### YOUR TASK
The full listing, copied exactly, is the required output.

### TASK INPUT
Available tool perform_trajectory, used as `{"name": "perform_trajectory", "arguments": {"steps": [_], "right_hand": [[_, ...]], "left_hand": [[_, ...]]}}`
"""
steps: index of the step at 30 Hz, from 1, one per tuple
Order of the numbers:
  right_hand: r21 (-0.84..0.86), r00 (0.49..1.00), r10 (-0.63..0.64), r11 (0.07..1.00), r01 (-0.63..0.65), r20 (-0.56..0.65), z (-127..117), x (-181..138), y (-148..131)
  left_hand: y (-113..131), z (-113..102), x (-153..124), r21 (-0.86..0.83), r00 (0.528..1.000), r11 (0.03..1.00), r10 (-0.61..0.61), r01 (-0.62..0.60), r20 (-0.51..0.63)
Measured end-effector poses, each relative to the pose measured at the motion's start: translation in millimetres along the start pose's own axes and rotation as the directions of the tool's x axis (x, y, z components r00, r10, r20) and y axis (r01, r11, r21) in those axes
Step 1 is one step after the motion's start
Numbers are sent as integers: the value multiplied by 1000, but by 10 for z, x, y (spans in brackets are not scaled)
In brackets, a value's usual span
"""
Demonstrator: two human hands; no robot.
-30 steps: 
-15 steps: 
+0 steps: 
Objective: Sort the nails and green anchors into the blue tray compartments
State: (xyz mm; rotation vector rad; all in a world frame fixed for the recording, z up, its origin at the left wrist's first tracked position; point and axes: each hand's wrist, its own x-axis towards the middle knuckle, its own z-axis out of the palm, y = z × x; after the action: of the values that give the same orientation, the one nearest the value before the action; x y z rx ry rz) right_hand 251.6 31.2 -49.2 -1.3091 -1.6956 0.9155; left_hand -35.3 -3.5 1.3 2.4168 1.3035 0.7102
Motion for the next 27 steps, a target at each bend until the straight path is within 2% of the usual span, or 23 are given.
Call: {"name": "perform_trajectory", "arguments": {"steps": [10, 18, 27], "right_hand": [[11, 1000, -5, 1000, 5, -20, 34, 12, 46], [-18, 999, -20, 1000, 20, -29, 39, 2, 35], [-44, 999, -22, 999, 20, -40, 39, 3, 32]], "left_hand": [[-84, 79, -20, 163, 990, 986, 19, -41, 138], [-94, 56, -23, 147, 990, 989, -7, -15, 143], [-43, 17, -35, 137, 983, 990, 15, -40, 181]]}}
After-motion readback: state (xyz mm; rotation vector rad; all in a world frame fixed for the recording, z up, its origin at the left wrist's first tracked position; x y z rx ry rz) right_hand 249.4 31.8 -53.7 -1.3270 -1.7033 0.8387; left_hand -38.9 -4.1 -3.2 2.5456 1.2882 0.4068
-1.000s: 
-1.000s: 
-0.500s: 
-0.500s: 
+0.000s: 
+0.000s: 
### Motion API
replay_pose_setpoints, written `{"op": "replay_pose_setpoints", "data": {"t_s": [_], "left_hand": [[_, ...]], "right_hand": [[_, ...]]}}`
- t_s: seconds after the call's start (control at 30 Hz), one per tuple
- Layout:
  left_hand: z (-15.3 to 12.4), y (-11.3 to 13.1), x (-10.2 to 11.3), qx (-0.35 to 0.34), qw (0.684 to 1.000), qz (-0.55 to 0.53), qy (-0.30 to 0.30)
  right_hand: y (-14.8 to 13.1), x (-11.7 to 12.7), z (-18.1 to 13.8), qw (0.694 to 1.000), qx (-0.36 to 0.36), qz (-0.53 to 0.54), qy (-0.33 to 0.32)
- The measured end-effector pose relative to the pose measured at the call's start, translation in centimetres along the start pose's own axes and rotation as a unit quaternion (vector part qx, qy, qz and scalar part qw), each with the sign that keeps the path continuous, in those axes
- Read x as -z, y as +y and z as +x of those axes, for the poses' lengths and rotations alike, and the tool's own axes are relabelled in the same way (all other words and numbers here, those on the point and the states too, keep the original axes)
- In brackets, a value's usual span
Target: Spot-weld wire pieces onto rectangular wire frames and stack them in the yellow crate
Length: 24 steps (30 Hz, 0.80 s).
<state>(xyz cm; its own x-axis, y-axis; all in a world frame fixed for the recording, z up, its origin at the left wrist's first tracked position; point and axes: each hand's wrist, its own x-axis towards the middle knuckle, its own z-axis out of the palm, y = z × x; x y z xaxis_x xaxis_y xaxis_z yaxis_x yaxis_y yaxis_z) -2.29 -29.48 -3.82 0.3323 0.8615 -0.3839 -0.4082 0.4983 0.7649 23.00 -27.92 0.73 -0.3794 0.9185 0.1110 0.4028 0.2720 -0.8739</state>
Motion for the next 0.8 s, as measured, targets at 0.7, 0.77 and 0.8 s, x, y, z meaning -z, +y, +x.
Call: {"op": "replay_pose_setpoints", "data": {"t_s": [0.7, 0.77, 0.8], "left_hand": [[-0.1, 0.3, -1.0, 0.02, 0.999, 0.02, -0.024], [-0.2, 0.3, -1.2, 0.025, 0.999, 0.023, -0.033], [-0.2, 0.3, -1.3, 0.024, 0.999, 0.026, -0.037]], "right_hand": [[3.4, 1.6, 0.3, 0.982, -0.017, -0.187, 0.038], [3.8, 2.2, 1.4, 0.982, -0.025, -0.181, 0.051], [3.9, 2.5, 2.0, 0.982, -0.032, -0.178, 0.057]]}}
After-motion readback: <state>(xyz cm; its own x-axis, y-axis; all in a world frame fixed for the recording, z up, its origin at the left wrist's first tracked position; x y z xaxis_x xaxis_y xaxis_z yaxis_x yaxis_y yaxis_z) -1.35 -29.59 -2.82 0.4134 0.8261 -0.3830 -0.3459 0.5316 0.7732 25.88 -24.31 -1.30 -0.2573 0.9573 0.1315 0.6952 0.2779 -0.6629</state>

### OUTPUT OF THE EXERCISE
Available tool perform_trajectory, used as `{"name": "perform_trajectory", "arguments": {"steps": [_], "right_hand": [[_, ...]], "left_hand": [[_, ...]]}}`
"""
steps: index of the step at 30 Hz, from 1, one per tuple
Order of the numbers:
  right_hand: r21 (-0.84..0.86), r00 (0.49..1.00), r10 (-0.63..0.64), r11 (0.07..1.00), r01 (-0.63..0.65), r20 (-0.56..0.65), z (-127..117), x (-181..138), y (-148..131)
  left_hand: y (-113..131), z (-113..102), x (-153..124), r21 (-0.86..0.83), r00 (0.528..1.000), r11 (0.03..1.00), r10 (-0.61..0.61), r01 (-0.62..0.60), r20 (-0.51..0.63)
Measured end-effector poses, each relative to the pose measured at the motion's start: translation in millimetres along the start pose's own axes and rotation as the directions of the tool's x axis (x, y, z components r00, r10, r20) and y axis (r01, r11, r21) in those axes
Step 1 is one step after the motion's start
Numbers are sent as integers: the value multiplied by 1000, but by 10 for z, x, y (spans in brackets are not scaled)
In brackets, a value's usual span
"""
Demonstrator: two human hands; no robot.
-30 steps: 
-15 steps: 
+0 steps: 
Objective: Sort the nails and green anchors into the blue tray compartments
State: (xyz mm; rotation vector rad; all in a world frame fixed for the recording, z up, its origin at the left wrist's first tracked position; point and axes: each hand's wrist, its own x-axis towards the middle knuckle, its own z-axis out of the palm, y = z × x; after the action: of the values that give the same orientation, the one nearest the value before the action; x y z rx ry rz) right_hand 251.6 31.2 -49.2 -1.3091 -1.6956 0.9155; left_hand -35.3 -3.5 1.3 2.4168 1.3035 0.7102
Motion for the next 27 steps, a target at each bend until the straight path is within 2% of the usual span, or 23 are given.
Call: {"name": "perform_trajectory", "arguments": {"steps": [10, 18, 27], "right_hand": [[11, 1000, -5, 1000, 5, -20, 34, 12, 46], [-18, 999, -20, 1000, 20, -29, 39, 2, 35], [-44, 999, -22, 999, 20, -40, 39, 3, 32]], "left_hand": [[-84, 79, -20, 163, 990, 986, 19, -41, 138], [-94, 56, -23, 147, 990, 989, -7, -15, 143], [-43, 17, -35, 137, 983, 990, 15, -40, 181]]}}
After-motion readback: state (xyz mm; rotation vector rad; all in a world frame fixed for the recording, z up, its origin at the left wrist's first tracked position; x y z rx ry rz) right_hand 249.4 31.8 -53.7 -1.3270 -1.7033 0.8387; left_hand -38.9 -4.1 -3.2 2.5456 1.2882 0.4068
-1.000s: 
-1.000s: 
-0.500s: 
-0.500s: 
+0.000s: 
+0.000s: 
### Motion API
replay_pose_setpoints, written `{"op": "replay_pose_setpoints", "data": {"t_s": [_], "left_hand": [[_, ...]], "right_hand": [[_, ...]]}}`
- t_s: seconds after the call's start (control at 30 Hz), one per tuple
- Layout:
  left_hand: z (-15.3 to 12.4), y (-11.3 to 13.1), x (-10.2 to 11.3), qx (-0.35 to 0.34), qw (0.684 to 1.000), qz (-0.55 to 0.53), qy (-0.30 to 0.30)
  right_hand: y (-14.8 to 13.1), x (-11.7 to 12.7), z (-18.1 to 13.8), qw (0.694 to 1.000), qx (-0.36 to 0.36), qz (-0.53 to 0.54), qy (-0.33 to 0.32)
- The measured end-effector pose relative to the pose measured at the call's start, translation in centimetres along the start pose's own axes and rotation as a unit quaternion (vector part qx, qy, qz and scalar part qw), each with the sign that keeps the path continuous, in those axes
- Read x as -z, y as +y and z as +x of those axes, for the poses' lengths and rotations alike, and the tool's own axes are relabelled in the same way (all other words and numbers here, those on the point and the states too, keep the original axes)
- In brackets, a value's usual span
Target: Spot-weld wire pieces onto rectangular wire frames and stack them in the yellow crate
Length: 24 steps (30 Hz, 0.80 s).
<state>(xyz cm; its own x-axis, y-axis; all in a world frame fixed for the recording, z up, its origin at the left wrist's first tracked position; point and axes: each hand's wrist, its own x-axis towards the middle knuckle, its own z-axis out of the palm, y = z × x; x y z xaxis_x xaxis_y xaxis_z yaxis_x yaxis_y yaxis_z) -2.29 -29.48 -3.82 0.3323 0.8615 -0.3839 -0.4082 0.4983 0.7649 23.00 -27.92 0.73 -0.3794 0.9185 0.1110 0.4028 0.2720 -0.8739</state>
Motion for the next 0.8 s, as measured, targets at 0.7, 0.77 and 0.8 s, x, y, z meaning -z, +y, +x.
Call: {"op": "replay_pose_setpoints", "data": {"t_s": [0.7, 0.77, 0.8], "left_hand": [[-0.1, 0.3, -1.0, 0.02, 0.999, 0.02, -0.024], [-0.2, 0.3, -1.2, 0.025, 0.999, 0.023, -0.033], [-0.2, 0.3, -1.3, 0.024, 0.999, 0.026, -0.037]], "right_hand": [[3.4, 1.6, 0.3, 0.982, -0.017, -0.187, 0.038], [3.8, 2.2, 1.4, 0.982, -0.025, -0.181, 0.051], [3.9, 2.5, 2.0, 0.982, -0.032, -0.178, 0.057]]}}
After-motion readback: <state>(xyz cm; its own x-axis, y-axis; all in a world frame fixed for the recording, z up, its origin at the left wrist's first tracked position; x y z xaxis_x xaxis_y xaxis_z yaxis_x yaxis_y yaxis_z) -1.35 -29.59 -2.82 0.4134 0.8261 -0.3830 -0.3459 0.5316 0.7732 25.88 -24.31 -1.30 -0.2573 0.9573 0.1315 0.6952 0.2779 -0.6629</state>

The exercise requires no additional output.